Dataset items:
******************************

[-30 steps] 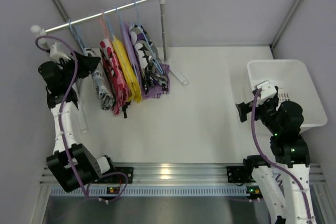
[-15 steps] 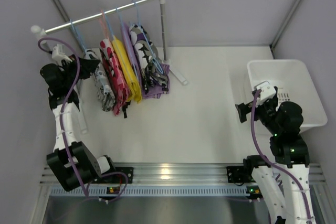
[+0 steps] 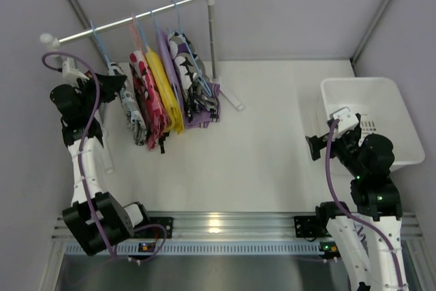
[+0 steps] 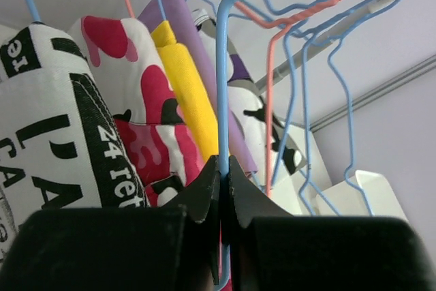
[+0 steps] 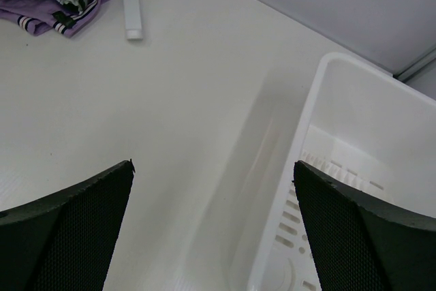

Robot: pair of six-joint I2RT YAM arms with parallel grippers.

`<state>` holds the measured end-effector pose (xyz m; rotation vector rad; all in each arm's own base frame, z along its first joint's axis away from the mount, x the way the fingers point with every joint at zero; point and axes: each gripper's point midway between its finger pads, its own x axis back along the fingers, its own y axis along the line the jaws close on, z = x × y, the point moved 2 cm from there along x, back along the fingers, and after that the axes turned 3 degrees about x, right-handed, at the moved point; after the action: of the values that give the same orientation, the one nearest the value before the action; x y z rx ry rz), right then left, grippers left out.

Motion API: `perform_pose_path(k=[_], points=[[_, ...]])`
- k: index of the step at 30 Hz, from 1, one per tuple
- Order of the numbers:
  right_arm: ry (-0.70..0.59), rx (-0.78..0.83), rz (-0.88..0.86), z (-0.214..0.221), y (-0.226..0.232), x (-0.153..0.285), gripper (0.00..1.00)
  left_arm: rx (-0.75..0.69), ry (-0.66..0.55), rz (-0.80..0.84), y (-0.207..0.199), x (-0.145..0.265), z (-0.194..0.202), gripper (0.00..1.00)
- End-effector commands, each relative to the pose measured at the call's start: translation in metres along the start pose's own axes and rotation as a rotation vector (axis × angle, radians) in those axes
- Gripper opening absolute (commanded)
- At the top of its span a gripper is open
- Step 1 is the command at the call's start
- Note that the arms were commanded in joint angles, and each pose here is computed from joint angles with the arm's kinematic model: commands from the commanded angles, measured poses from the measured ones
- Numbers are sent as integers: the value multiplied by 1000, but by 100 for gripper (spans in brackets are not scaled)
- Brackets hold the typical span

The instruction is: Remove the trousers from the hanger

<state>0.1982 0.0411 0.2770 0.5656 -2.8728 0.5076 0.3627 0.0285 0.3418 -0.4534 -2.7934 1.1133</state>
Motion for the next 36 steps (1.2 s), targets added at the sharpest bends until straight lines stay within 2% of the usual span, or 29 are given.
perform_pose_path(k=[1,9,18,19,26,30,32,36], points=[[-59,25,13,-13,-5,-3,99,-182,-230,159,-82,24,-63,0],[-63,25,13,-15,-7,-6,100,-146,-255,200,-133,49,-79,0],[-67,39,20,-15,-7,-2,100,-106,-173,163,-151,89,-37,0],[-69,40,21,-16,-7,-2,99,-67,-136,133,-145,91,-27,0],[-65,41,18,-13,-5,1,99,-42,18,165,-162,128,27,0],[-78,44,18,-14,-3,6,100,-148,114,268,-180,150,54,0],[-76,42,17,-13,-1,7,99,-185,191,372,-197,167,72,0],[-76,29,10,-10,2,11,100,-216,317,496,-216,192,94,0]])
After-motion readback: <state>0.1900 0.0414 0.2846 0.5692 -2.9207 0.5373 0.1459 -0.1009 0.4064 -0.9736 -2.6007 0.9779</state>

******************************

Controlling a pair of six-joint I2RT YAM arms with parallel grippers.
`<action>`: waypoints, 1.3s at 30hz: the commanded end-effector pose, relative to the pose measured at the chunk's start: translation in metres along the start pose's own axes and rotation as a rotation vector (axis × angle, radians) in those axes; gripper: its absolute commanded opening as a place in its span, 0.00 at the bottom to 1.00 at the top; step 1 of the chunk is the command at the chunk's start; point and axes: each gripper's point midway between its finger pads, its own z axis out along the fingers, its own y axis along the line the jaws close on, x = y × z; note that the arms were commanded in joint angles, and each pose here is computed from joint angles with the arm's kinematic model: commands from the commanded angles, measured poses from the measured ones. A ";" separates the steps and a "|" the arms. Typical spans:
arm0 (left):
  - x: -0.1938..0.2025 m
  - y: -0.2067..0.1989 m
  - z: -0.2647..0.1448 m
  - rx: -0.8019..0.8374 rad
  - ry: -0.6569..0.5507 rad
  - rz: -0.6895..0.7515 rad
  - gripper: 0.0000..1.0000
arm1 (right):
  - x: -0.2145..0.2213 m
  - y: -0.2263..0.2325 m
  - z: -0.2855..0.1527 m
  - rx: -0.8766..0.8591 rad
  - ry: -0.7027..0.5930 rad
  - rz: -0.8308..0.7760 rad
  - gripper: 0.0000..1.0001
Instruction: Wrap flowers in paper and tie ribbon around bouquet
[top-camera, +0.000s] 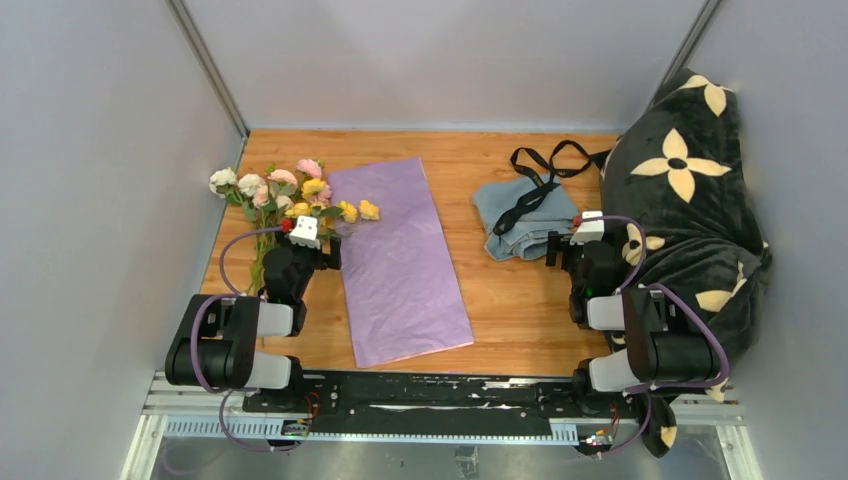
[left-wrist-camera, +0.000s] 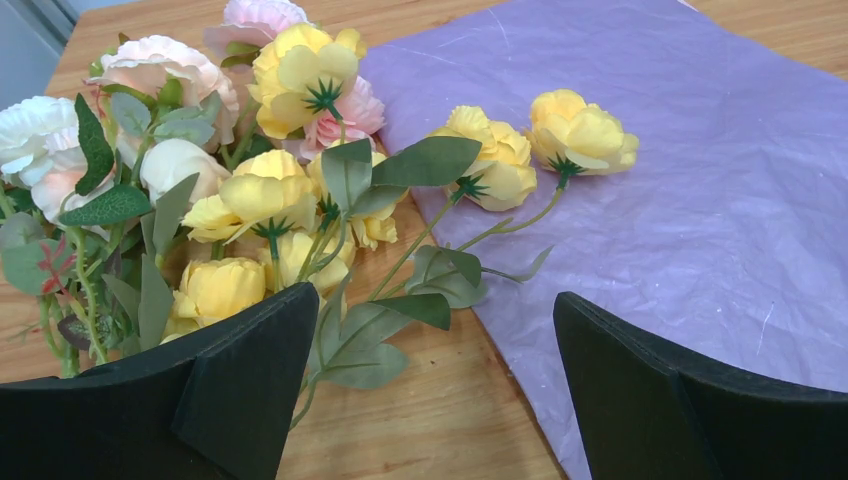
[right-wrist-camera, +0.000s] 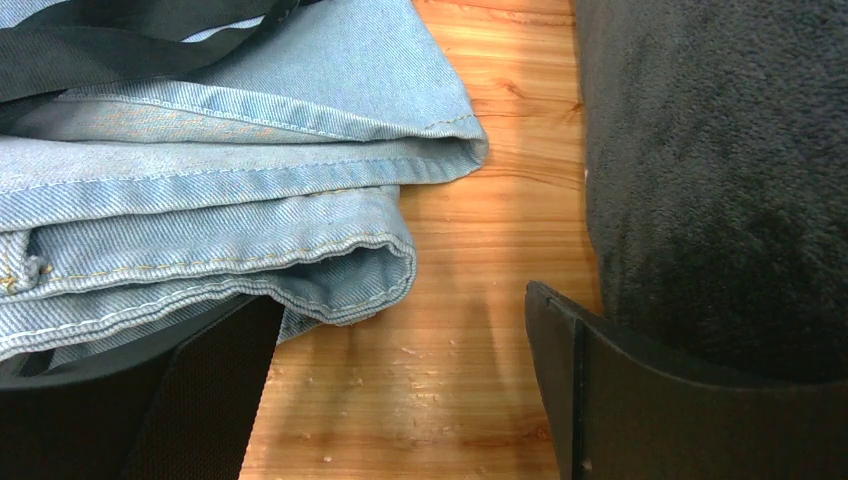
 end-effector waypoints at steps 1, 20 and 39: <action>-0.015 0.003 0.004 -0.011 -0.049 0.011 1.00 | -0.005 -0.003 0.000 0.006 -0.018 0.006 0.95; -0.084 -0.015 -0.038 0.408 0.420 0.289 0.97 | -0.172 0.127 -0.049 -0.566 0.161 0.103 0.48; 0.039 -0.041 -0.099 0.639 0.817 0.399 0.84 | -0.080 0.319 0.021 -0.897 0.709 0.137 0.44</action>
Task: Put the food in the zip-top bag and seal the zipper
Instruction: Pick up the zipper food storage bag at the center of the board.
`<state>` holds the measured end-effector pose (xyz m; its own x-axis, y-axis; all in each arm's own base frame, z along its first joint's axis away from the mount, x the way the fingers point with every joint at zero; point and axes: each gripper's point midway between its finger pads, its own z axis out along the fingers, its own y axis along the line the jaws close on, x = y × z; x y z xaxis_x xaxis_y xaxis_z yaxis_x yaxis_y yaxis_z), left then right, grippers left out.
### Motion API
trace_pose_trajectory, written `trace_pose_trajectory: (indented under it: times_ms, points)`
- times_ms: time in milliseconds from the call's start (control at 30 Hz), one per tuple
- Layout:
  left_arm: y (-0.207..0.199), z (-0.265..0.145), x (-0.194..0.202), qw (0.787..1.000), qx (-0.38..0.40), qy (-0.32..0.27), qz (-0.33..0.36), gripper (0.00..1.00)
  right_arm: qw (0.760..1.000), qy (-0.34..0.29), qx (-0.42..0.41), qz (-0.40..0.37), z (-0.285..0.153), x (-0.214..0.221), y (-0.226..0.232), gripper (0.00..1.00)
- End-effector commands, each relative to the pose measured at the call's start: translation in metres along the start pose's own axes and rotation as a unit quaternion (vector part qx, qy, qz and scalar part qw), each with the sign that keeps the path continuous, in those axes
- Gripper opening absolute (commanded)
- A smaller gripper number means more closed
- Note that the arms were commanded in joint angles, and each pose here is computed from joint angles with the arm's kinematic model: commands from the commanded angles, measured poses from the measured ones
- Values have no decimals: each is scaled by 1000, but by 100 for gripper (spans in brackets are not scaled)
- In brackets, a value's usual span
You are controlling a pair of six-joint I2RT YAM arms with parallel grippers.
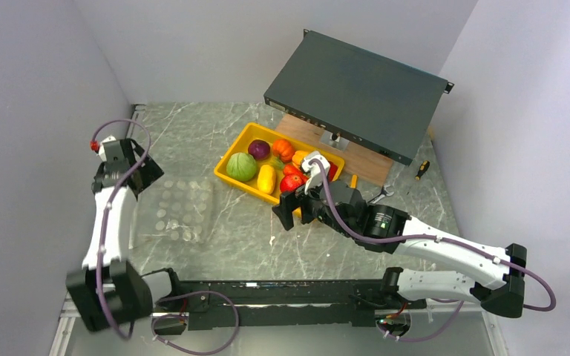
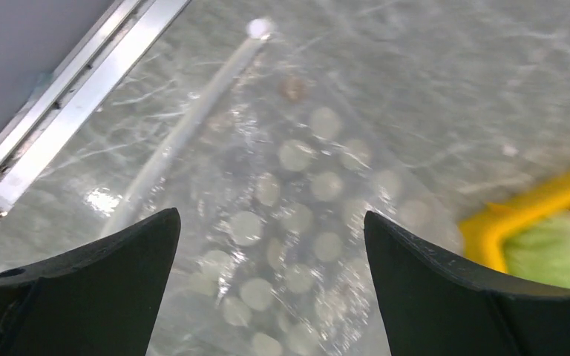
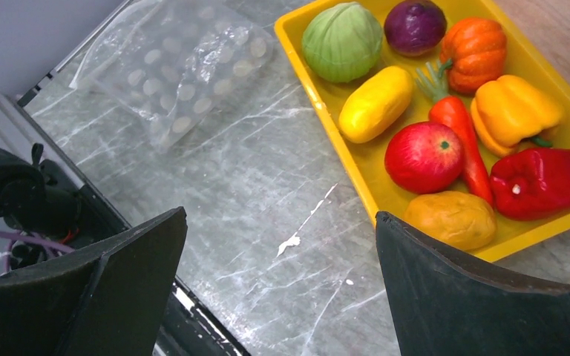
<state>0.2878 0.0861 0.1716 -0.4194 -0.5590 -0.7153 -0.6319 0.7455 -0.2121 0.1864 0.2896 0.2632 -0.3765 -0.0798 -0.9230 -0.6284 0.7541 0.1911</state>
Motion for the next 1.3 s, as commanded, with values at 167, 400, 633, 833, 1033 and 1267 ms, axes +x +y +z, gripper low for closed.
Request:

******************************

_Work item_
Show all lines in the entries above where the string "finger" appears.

_Answer space_
`<state>` holds the measured end-effector pose (xyz m; rotation vector rad; all in each arm's own base frame, z along its first joint's axis away from the mount, x the way the fingers point with every joint at zero; point and axes: each gripper's point midway between its finger pads, its own x axis back along the fingers, its own y axis along the line the jaws close on, z = x × y, the point moved 2 cm from there along x, back along the fingers, and after that the axes turned 3 degrees about x, right-handed, at the moved point; after the action: of the values that give the same orientation, the one nearest the value before the action; x y z rx ry rz), right then left, grippers left out.
`<action>`: waypoints, 1.3s at 30hz: the commanded end-effector pose, relative to the pose measured at the chunk's start: translation in metres along the start pose's own axes and rotation as a rotation vector (axis × angle, radians) in those axes; gripper: its absolute commanded opening as a place in its span, 0.00 at the bottom to 1.00 at the top; step 1 of the chunk is the command at the chunk's start; point and axes: each gripper's point midway between its finger pads, its own z axis out along the fingers, its own y axis along the line the jaws close on, x = y × z; note that the arms were commanded in joint angles, and each pose here is computed from joint angles with the arm's kinematic model: commands from the commanded angles, measured poses from the measured ones. A ";" separates the steps and a "|" the arms. Typical spans:
`<state>` holds the measured end-effector pose (xyz m; its own x-axis, y-axis; all in each arm's own base frame, z along its first joint's axis away from the mount, x the way the fingers point with every joint at zero; point and axes: each gripper's point midway between its finger pads, its own z axis out along the fingers, its own y axis along the line the jaws close on, x = y × z; x y z xaxis_x xaxis_y xaxis_z yaxis_x yaxis_y yaxis_z), left then right, grippers left out.

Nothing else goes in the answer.